In some alternative embodiments, the current sampling unit includes at least one of a hall current measurement unit or a sampling resistor. In the embodiment shown in fig. 1, a current sampling unit 111 is disposed on an output line of the ultrasonic power generator to accurately obtain a current value of a primary circuit, so as to accurately control the output power of the ultrasonic transducer. Specifically, a high-precision current measurement unit may be used to obtain a real-time current output value of the ultrasonic power generator, for example, a hall current measurement unit or a sampling resistor may be used to measure the current value.
In alternative embodiments, the control unit adjusts the output current amplitude of the ultrasonic power generator via a DDS or DAC. In the example shown in fig. 1, the control unit 102 is configured to adjust parameters such as the amplitude of the output current of the ultrasonic power generator. In practice, the control unit may incorporate a corresponding converter to effect the adjustment of the output amplitude.

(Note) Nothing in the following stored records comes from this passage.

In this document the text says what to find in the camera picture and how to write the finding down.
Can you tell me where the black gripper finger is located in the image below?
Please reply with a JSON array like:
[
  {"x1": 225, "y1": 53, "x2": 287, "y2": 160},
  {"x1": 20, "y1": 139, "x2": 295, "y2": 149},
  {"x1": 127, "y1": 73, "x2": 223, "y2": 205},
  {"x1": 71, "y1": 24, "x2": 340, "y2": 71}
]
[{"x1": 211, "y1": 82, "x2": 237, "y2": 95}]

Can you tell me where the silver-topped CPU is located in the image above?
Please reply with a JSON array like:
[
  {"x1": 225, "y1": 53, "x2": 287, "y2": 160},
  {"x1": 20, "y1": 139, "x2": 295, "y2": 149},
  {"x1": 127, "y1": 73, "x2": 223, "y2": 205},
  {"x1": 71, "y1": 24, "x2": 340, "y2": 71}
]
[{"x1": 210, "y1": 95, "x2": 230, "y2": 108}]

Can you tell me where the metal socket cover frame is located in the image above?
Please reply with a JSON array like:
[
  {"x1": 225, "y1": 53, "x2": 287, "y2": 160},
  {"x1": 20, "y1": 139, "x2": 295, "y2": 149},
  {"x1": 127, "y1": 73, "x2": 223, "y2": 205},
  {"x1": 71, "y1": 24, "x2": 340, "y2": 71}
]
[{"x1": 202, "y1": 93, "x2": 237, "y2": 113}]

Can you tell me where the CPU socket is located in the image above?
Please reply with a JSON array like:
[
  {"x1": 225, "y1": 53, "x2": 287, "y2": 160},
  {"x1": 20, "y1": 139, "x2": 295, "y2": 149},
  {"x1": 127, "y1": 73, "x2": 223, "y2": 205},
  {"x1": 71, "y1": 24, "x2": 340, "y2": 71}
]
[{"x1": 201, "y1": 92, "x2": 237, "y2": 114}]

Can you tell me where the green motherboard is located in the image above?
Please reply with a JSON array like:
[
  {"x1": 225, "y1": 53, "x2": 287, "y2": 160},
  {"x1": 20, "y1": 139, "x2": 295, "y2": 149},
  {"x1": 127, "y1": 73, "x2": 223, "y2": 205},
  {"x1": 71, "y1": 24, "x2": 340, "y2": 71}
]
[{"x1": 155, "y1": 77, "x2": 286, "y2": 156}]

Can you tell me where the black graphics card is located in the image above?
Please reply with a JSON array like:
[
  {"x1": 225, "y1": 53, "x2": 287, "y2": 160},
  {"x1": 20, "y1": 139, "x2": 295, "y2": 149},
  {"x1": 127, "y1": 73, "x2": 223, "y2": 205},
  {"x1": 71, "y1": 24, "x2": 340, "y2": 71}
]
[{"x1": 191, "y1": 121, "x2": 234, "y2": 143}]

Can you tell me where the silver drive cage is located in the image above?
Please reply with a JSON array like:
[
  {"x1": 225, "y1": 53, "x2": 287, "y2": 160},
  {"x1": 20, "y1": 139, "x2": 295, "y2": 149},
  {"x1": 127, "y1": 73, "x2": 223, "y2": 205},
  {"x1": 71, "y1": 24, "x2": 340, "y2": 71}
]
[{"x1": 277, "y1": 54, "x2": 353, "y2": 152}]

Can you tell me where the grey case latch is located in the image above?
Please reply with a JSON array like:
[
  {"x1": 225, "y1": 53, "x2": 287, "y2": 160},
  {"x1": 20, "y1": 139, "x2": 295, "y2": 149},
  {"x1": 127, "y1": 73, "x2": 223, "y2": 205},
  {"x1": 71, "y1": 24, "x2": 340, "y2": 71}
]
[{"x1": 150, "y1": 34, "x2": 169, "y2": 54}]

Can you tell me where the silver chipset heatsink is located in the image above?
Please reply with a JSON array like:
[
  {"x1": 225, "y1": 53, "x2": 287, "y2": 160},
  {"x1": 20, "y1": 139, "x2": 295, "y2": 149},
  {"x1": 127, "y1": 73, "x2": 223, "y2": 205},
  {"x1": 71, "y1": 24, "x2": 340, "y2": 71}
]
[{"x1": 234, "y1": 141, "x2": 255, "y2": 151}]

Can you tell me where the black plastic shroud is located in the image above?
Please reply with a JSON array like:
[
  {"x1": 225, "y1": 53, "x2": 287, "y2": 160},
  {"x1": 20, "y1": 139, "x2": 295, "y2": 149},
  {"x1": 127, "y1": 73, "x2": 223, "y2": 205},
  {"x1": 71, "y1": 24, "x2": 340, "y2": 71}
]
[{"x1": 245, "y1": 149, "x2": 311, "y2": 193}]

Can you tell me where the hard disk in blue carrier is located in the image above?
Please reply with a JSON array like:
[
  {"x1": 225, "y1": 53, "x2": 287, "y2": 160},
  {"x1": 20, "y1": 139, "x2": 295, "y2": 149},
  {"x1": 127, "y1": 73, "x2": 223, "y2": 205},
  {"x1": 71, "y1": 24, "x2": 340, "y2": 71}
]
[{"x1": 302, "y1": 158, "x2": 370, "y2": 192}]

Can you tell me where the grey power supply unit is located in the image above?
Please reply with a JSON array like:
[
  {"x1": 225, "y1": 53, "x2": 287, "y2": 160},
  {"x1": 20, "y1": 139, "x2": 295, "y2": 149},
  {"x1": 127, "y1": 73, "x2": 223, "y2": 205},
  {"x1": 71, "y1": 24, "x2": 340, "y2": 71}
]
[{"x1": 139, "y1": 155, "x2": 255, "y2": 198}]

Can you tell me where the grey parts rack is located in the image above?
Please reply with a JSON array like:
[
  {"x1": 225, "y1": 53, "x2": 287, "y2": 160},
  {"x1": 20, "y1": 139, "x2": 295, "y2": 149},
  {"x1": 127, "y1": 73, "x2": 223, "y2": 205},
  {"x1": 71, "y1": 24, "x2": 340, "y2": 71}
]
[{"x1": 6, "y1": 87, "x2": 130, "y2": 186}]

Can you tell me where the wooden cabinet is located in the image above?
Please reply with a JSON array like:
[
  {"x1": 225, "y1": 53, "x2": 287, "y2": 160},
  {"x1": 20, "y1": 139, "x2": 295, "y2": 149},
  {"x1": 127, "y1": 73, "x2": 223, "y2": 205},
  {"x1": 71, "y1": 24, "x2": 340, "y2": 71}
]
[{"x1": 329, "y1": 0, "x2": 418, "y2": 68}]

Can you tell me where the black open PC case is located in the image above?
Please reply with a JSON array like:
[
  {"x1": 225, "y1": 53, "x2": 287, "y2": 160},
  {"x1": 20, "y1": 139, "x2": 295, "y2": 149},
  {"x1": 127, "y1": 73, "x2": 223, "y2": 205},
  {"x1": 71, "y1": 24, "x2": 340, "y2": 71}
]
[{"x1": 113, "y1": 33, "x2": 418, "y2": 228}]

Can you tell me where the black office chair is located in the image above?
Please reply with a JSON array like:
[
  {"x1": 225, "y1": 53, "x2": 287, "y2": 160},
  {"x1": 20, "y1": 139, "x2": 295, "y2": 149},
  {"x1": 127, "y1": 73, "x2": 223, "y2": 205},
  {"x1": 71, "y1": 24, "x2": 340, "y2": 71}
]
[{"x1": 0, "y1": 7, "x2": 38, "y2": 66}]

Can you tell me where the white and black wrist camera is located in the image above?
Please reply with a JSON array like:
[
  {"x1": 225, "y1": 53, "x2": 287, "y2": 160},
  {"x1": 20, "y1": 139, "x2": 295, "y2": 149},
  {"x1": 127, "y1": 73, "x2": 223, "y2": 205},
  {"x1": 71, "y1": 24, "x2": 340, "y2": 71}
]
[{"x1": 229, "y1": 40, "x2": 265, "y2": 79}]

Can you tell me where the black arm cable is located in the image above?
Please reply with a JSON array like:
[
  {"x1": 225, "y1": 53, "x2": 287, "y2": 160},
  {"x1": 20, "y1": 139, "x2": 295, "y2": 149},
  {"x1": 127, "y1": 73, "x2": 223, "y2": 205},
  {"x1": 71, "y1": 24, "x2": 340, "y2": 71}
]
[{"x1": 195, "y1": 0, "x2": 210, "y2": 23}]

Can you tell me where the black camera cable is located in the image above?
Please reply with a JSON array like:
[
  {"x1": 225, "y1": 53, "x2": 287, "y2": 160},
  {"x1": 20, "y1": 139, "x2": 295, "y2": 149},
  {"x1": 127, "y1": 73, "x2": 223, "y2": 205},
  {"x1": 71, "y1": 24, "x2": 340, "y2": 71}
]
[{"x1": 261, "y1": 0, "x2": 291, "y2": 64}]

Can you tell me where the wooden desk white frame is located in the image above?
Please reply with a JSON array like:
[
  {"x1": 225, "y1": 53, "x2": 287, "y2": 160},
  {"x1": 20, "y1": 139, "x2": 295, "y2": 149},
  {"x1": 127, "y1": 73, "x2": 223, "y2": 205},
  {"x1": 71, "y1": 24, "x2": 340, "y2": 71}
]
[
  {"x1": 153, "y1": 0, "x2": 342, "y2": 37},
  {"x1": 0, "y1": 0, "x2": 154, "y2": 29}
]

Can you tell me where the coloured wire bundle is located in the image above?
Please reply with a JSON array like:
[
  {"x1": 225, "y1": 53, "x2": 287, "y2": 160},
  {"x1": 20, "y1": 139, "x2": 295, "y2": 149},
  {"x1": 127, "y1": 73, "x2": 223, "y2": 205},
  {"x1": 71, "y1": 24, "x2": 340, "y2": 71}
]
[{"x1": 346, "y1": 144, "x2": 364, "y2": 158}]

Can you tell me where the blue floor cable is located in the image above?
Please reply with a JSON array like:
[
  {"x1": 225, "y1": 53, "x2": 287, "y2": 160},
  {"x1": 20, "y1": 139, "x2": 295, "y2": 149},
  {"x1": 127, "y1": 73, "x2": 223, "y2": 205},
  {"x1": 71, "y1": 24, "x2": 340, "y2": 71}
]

For example, the output current amplitude of the ultrasonic power generator may be adjusted by a direct digital frequency synthesizer DDS or a digital-to-analog converter DAC, etc.
The above embodiments do not limit the scope of the present invention. Other embodiments of the disclosure will be apparent to those skilled in the art from consideration of the specification and practice of the disclosed subject matter. This application is intended to cover any adaptations, uses, or adaptations of the disclosure following, in general, the principles of the disclosure and including such departures from the present disclosure as come within known or customary practice within the art to which the disclosure pertains. It is intended that the specification and examples be considered as exemplary only, with a true scope and spirit of the disclosure being indicated by the following claims.
It is to be understood that the present disclosure is not limited to the precise arrangements and instrumentalities shown in the drawings, and that various modifications and changes may be effected without departing from the scope thereof. The scope of the present disclosure is limited only by the appended claims.